Tanpa diberi perintah dua kali sang ibu mertua menceritakan dengan bangga jika anaknya lebih patuh kepadanya dibanding kepada istrinya. 
"Kalo mau tanya kondisi Bintang harus bilang dulu sama mama biar nanti diatur" cerita Bu Melia jumawa.

"Bruuk!" suara hentakan kasar kursi yang didorong Bintang menghentikan cerita Bu Melia.
Seakan ketahuan semua kebohongannya Bu Melia seakan diam membisu tidak tahu harus berbuat apa.

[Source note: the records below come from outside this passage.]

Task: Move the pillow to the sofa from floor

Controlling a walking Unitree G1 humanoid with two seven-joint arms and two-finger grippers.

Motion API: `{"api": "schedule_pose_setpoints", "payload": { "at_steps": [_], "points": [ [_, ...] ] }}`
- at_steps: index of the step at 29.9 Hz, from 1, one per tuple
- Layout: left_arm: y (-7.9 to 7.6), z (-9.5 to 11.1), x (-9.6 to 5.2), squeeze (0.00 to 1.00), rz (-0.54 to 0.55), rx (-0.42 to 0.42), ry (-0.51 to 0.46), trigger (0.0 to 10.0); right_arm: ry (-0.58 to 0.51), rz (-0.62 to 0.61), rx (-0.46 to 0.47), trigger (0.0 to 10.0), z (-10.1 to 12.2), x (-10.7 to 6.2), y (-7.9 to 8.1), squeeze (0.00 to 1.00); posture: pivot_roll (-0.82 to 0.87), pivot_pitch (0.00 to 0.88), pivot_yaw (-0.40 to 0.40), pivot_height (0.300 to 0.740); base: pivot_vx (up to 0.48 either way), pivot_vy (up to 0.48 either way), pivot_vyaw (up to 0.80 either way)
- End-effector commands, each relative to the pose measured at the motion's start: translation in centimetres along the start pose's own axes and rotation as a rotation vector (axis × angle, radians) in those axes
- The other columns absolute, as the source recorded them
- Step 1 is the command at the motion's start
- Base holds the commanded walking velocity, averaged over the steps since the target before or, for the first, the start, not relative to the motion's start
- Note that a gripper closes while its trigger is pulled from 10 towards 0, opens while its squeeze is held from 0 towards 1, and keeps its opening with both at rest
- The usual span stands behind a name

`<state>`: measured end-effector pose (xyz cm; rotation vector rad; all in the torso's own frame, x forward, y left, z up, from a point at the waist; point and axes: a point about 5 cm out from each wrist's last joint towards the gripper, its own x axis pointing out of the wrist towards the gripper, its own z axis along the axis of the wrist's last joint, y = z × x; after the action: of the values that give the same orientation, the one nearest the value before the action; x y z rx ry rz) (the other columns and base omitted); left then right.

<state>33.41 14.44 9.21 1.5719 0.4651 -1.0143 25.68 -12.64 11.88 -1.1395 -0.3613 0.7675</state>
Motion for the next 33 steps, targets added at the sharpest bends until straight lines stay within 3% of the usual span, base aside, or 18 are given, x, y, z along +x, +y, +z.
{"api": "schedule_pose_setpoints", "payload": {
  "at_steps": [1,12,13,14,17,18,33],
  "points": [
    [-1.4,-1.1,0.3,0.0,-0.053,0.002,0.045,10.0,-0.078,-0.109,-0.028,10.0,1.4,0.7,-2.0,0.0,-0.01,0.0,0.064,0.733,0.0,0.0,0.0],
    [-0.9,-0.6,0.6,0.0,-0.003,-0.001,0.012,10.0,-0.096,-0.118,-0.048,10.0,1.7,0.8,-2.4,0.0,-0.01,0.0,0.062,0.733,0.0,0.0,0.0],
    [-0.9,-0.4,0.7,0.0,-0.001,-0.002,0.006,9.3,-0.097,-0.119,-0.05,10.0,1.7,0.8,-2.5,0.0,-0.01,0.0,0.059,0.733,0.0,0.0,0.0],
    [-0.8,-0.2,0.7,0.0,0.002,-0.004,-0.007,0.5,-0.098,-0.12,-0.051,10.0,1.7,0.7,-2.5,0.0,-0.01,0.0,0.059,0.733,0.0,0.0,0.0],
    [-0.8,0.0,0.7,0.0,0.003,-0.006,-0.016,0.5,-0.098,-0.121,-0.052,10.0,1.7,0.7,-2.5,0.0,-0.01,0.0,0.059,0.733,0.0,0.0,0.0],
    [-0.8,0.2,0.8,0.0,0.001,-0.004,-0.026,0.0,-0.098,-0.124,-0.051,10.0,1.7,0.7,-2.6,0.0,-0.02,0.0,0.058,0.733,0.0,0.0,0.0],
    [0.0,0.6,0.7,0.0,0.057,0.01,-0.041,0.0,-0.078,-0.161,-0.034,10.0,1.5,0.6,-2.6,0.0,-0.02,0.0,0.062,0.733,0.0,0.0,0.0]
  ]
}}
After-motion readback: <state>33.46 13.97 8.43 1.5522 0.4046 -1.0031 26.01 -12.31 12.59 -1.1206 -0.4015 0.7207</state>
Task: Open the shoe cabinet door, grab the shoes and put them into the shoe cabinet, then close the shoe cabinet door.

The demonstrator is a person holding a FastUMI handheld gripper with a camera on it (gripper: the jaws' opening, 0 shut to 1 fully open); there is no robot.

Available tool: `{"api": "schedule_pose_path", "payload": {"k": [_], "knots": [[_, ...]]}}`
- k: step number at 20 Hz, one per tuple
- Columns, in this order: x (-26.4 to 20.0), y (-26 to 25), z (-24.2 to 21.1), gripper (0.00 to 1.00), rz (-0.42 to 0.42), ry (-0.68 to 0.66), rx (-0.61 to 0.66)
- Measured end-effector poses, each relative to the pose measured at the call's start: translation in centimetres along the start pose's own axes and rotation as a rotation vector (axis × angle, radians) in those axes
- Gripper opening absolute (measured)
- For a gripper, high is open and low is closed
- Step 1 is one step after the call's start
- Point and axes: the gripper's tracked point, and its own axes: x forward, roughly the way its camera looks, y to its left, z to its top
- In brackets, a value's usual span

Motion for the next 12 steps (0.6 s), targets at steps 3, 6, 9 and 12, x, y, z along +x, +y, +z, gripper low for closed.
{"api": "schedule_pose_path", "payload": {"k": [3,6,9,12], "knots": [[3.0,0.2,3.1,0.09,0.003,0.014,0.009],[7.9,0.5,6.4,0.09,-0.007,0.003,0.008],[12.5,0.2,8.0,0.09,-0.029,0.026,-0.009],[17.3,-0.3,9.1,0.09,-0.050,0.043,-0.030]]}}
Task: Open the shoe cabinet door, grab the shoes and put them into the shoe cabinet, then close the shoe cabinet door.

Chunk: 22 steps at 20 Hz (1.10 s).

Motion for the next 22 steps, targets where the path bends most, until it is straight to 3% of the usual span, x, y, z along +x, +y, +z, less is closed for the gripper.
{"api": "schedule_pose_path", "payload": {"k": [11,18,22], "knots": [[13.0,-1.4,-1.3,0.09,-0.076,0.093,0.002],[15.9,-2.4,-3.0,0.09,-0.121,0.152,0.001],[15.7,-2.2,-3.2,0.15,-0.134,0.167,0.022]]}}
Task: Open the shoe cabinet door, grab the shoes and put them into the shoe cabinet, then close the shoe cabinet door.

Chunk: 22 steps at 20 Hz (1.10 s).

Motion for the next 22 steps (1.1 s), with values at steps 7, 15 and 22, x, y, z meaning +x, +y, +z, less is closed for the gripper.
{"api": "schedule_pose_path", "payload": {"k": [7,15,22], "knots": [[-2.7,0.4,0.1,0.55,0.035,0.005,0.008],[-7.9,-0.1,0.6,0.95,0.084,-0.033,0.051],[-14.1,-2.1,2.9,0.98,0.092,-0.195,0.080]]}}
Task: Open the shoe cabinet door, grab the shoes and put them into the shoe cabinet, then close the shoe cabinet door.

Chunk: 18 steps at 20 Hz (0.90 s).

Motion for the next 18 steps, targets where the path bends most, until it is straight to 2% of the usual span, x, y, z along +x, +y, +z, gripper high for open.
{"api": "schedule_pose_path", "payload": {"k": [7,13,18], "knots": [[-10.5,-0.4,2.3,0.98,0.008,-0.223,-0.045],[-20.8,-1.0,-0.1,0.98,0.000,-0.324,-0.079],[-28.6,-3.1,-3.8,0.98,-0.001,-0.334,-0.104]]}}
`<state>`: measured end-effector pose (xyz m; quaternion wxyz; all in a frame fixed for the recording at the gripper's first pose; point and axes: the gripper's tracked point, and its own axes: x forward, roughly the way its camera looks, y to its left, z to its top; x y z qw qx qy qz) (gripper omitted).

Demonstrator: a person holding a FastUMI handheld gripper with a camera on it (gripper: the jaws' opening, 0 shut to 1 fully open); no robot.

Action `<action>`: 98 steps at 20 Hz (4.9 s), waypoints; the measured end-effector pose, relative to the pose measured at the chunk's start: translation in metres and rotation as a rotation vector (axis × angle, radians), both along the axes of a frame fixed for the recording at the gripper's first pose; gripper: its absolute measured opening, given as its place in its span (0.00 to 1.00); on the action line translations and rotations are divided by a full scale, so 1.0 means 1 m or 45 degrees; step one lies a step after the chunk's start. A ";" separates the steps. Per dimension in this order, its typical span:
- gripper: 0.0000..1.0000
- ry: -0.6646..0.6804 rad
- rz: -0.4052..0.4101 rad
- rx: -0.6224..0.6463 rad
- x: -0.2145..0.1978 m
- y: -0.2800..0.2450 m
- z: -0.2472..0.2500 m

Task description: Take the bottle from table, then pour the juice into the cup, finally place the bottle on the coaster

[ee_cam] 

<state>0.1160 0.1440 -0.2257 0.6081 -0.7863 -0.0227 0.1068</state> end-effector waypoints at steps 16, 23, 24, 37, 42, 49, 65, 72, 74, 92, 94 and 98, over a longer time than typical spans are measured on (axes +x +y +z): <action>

Bintang langsung masuk kamar dan menguncinya, sia-sia selama ini dia bertahan dan mengalah dengan keinginan ibu mertuanya semua dilakukan demi Marsel suaminya.  Tetapi setelah tahu kejadian yang sebenarnya Bintang  menahan kekesalannya dengan menangis. Di rumahnya yang dia beli dengan uang  sendiri suami dan mertuanya berani membohongi dirinya apalagi kalau aku tinggal rumahnya habislah harga diriku di injak-injak.  Terdengar pintu diketuk berkali-kali suara Bu Melia juga memanggil-manggil memohon untuk dibukakan pintu.

  Aku hanya terdiam...diam dalam kegamangan hati.